In [None]:
library(tidyverse)
library(repr)
library(tidymodels)
options(repr.matrix.max.rows = 6)
library(dplyr)
library(tidyr)
library(ggplot2)

# (1) Data Description:

In [None]:
players <- read_csv("players.csv")
sessions <- read_csv("sessions.csv")

## players.csv:
- there are 196 observations
- 7 variables
    - experience: charcter, someones experience level (Pro, Vertern, Amateur, etc.)
    - subscribe: bool, if the player is subscribed to the game (True or False)
    - hashedEmail: charcter, an anonymized unique player identifier
    - played_hours: double numeric, the amount of hours a player plays in total
    - name: charcter, the players name
    - gender: charcter, the players gender (Male, Female, Other, Prefer not to say, etc.)
    - Age: double numeric, the players age

## sessions.csv: 
- there are 1,535 observations  
- 5 variables
    - hashedEmail: charcter, an anonymized unique player identifier
    - start_time: charcter, the time and date that the player started their gaming session
    - end_time: charcter, the time and date that the player ended their gaming session
    - original_start_time: double numeric, the players original start time in numbers (time potentially in milliseconds)
    - original_end_time: double numeric, the players original end time in numbers (time potentially in milliseconds)

## issues + potential issues in data: 
- ### players
    - a lot of players have the played_hours time at 0 
    - there are some observations which are unfilled (NA)
    - the age, names and gender of the players are most likely self-reported meaning the players can change their age, names and gender
    - unsure if the experience of a player is based on the game giving them a ranking or the players also self-report
        - if this is self-reported then also may not be accurate
    - this is the same potential issue with played_hours
- ### sessions
    - there are missing values in some players end time (they may not have ended their session before the data was taken)
    - the original times are incedibly large
        - the numbers are basically unchanging from start to end time meaning we do not have the accurate times
    - in some of the sessions, players may be AFK (idle) and the session would keep running, making some of the times inaccurate
    - players could potentially start and end their sessions on different days

In [None]:
#summary statistics
#players (shoes the players average played hours and age)
players_stats_table <- players |>
    select(played_hours, Age) |> 
    summarize(played_hours = round(mean(played_hours, na.rm = TRUE), 2), Age = round(mean(Age, na.rm = TRUE), 2)) |>
    pivot_longer(cols = played_hours:Age, names_to = "Variable", values_to = "Mean")
players_stats_table
#sessions (shows the average session time based on the original start and end times)
sessions_stats_table <- sessions |>
    select(original_start_time, original_end_time) |> 
    mutate(session_time = original_end_time - original_start_time)|>
    summarize(session_time = round(mean(session_time, na.rm = TRUE), 2)) |>
    pivot_longer(cols = session_time, names_to = "Variable", values_to = "Mean")
sessions_stats_table

# (2) Questions:

### broad question: 
(2) We would like to know which "kinds" of players are most likely to contribute a large amount of data so that we can target those players in our recruiting efforts.

### specific question: 
Do more players in each experience level who are male spend more hours playing the game then female, based on the players.csv dataset? 

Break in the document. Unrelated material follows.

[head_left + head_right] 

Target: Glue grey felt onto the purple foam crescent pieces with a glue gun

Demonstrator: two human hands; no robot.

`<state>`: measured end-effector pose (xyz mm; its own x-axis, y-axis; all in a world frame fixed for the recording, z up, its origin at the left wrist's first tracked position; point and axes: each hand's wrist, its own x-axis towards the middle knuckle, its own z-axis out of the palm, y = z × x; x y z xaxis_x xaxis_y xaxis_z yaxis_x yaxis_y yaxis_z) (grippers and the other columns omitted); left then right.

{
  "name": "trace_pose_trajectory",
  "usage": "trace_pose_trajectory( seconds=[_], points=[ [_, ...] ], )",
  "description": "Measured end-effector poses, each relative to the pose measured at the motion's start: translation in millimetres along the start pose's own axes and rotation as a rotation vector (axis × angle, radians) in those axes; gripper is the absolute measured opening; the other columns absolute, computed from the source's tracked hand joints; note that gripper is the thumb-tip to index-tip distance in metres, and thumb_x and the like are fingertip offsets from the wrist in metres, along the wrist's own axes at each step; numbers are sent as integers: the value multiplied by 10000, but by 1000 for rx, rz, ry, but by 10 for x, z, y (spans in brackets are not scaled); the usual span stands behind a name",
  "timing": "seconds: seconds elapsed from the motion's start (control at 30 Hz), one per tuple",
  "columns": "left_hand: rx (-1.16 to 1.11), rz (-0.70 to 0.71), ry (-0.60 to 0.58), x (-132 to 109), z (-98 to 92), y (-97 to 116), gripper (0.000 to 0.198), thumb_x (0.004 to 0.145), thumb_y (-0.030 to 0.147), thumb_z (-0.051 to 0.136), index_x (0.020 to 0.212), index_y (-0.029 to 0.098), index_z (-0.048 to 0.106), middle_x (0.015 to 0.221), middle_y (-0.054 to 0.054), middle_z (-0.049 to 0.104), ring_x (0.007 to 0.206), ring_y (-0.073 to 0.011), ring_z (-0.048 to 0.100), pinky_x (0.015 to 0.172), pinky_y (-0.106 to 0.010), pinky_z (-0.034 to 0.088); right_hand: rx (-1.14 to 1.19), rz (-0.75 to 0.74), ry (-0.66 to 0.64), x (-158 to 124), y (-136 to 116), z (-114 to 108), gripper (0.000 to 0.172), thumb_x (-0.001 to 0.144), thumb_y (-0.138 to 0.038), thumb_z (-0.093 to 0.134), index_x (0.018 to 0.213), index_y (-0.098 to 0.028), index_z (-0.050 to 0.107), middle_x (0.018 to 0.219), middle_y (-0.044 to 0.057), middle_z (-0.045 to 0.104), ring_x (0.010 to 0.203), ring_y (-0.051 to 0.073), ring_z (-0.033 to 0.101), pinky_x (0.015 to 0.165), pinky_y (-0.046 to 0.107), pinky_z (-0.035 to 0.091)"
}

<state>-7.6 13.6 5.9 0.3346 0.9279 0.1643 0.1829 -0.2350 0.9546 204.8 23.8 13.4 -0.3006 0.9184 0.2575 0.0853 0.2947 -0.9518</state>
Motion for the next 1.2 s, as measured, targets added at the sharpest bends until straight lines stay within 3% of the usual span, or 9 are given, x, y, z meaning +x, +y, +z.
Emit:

This data will help address the question of what "kinds" of players are most likely to contribute to a large amount of data where a large amount of data are the players played hours. Being able to corrolate the amount of experience that a player has to the amount of time they spend playing can help with the recruiting efforts of more players in that experience level. 

In the players.csv, I will first group all the experience levels from the experience column and then group each of the experience levels by gender. Then average the hours each player has played and the age of each group of players, to determine the gender, age and experience level to predict the average hours played. In turn, this would more likely contribute to larger amounts of data collected. 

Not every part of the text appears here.